Kreis Viersen weist auf Besonderheiten bei der Jagdausübung in Coronazeiten hin

Im Herbst finden häufig sogenannte Gesellschaftsjagden mit einer größeren Anzahl von Jagdbeteiligten statt. Der Kreis Viersen als Untere Jagdbehörde weist darauf hin, dass eine Gesellschaftsjagd mit mehr als vier teilnehmenden Personen als eine Veranstaltung im Sinne der Coronaschutzverordnung gilt.
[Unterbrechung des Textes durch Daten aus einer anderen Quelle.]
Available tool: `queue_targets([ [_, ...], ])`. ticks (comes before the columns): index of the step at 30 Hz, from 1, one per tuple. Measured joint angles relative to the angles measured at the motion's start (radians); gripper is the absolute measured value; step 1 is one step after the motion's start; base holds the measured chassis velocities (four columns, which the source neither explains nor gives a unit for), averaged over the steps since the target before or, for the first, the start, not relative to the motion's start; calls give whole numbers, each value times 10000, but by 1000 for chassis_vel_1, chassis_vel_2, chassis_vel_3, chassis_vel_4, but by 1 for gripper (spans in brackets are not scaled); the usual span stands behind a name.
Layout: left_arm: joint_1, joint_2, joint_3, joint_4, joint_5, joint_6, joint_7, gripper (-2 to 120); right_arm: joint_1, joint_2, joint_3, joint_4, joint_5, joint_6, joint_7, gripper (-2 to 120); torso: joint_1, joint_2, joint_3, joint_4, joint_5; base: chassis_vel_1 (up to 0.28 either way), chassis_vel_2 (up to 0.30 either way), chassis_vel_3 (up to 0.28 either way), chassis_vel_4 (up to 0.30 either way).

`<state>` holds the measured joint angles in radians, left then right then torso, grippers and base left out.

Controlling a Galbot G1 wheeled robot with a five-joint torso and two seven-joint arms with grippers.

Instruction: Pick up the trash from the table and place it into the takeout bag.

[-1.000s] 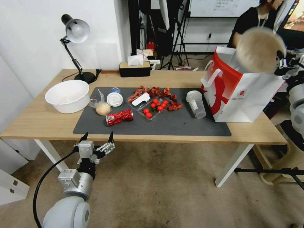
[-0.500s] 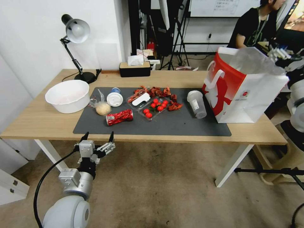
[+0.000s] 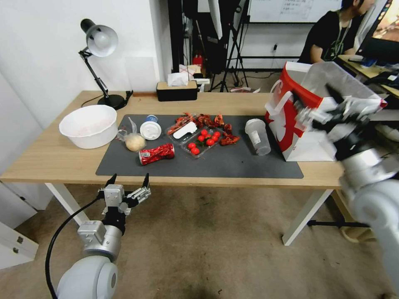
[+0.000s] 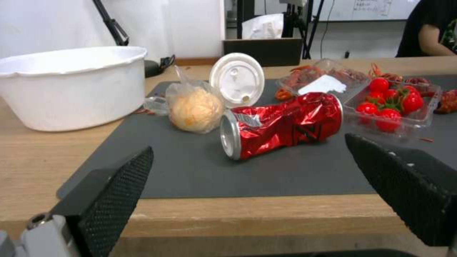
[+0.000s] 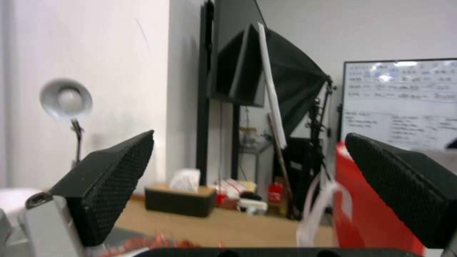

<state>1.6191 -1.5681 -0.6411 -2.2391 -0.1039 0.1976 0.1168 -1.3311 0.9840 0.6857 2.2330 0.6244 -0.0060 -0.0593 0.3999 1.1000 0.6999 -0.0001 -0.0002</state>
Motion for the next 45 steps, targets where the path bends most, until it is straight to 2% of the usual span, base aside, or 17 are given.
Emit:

Kreis Viersen – Demnach sind neben den bekannten organisatorischen Maßnahmen und Sicherheitsvorkehrungen für den Jagdablauf weitere Vorkehrungen zu treffen. Dazu gehören unter anderem:

Die Nachverfolgbarkeit der Kontakte der Jagdbeteiligten ist zu gewährleisten. Zu diesem Zweck sind die Kontakte zu erfassen und für die Dauer von vier Wochen aufzubewahren. Die Teilnehmerzahl sollte möglichst begrenzt sein. Ohne Mindestabstand dürfen nur Gruppen von bis zu zehn Personen zusammentreffen (abhängig von der aktuellen Gefährdungsstufe).

Die Abstands- und Hygieneregeln sind ebenso zu beachten, wie das Tragen einer Mund-Nasen-Bedeckung, sofern die Abstände nicht eingehalten werden können.

Das Ministerium für Umwelt, Landwirtschaft, Natur- und Verbraucherschutz NRW hat entsprechende Hinweise und Empfehlungen für die Durchführung von Gesellschaftsjagden unter Corona-Bedingungen zusammengefasst. Diese sind abrufbar unter www.kreis-viersen.de.